Jacques Rebière listened to the sounds from outside as he looked through the window of his bedroom; for a moment, a dim moon allowed him to see clouds foaming in the darkness. The weather reminded him, often, that it was not just he, at sixteen years old, who was young, but all mankind: a species that took infant steps on the drifts and faults of the earth.
Between the ends of his dirtied fingers, Jacques held a small blade which, over the course of several days, he had whetted to surgical sharpness. He pulled a candle closer. From downstairs he could hear the sound of his father's voice in reluctant negotiation.
The house was at the top of a narrow street that ran off the main square of Sainte Agnès. Behind it, the village ended and there were thick woods — Monsieur Rebière's own property — where Jacques was meant to trap birds and rabbits and prevent other villagers doing likewise. The garden had an orchard of pear and apple trees whose fruits were collected and set to keep in one of the outbuildings. Rebière's was a house of many stores: of sheds with beaten earth underfoot and slatted wooden shelves; of brick-floored cellars with stone bins on which the cobwebs closed the access to the bottles; of barred pantry and latched larder with shelves of nuts and preserved fruits. The keys were on a ring in the pocket of Rebière's waistcoat. Although born no more than sixty years earlier, he was known as 'old Rebière', perhaps for the arthritic movement of his knees, when he heaved himself up from his chair and straightened the joints beneath his breeches. He preferred to do business standing up; it gave the transaction a temporary air, helping to convince the other party that bargaining time was short.

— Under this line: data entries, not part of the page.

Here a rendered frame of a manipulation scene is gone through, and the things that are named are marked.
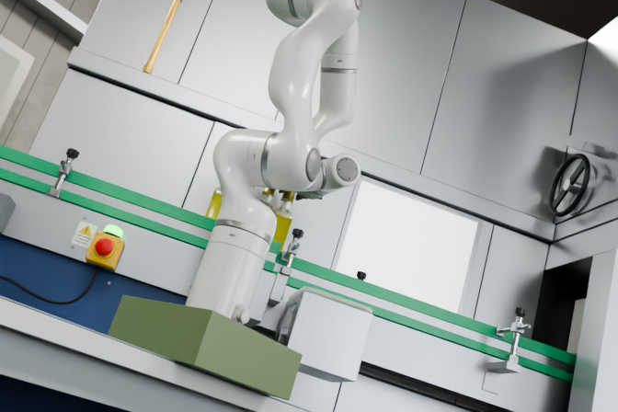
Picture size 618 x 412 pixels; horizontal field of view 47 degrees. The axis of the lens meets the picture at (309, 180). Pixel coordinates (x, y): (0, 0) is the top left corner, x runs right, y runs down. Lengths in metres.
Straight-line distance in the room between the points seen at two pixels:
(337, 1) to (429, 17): 1.05
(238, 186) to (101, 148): 0.81
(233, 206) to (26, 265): 0.61
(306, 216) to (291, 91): 0.73
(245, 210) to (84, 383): 0.45
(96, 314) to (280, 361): 0.60
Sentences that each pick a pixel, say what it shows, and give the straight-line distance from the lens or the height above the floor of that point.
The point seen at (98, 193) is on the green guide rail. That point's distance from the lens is 1.85.
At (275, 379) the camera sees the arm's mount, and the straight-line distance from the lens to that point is 1.34.
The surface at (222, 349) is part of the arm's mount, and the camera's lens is 1.23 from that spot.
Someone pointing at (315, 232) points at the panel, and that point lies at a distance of 2.14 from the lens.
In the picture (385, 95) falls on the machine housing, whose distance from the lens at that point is 2.37.
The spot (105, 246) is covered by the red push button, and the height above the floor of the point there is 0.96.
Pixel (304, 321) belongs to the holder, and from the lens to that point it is 1.62.
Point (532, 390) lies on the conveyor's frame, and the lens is 2.12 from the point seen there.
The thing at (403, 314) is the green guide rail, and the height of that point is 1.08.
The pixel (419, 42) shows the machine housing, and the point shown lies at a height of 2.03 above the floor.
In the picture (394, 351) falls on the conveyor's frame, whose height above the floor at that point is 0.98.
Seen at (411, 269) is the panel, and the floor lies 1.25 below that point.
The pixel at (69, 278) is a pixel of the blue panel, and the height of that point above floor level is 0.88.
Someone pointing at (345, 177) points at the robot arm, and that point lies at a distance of 1.73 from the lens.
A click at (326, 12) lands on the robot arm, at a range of 1.54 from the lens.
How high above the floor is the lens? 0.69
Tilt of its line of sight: 19 degrees up
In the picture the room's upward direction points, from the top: 18 degrees clockwise
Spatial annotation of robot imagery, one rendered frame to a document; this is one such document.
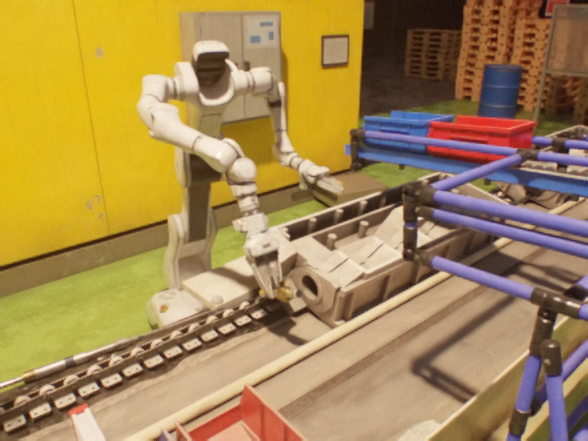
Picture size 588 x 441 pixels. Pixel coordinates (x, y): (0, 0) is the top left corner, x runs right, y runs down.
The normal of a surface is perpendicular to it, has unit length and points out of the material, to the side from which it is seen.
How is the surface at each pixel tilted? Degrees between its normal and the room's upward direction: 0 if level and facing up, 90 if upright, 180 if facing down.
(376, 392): 0
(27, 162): 90
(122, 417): 0
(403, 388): 0
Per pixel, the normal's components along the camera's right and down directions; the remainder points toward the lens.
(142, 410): 0.00, -0.91
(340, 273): -0.15, -0.71
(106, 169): 0.64, 0.31
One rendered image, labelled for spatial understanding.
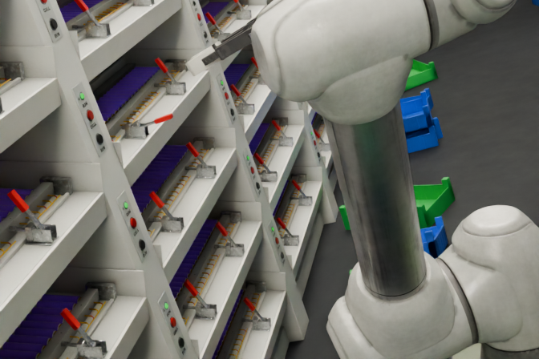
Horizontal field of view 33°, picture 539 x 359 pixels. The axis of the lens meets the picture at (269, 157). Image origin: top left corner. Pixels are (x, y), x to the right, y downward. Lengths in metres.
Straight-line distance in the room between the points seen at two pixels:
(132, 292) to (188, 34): 0.76
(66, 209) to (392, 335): 0.54
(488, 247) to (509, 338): 0.17
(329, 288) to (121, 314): 1.16
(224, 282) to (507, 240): 0.72
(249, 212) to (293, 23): 1.25
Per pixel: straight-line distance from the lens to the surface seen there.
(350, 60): 1.02
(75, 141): 1.47
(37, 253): 1.32
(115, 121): 1.74
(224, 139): 2.16
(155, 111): 1.85
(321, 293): 2.57
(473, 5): 1.04
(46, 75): 1.45
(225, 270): 2.01
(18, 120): 1.33
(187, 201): 1.89
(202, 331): 1.81
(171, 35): 2.12
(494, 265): 1.47
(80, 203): 1.46
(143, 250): 1.57
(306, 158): 2.91
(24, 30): 1.45
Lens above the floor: 1.17
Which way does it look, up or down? 18 degrees down
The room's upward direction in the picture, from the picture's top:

Old Rebière was a forester who worked as the agent for a landowner from Lorient. Over the years he had done some business on his own account, acquiring some parcels of land, three cottages that the heirs did not want to keep, some fields and woodland. Most of his work was no more than that of bailiff or rent collector, but he liked to try to negotiate private deals with a view to becoming a businessman in his own right. Born in the year after Waterloo, he had lived under a republic, three kings and an emperor; twice mayor of the local town, he had found it made little difference which government was in Paris, since so few edicts devolved from the distant centre to his own Breton world.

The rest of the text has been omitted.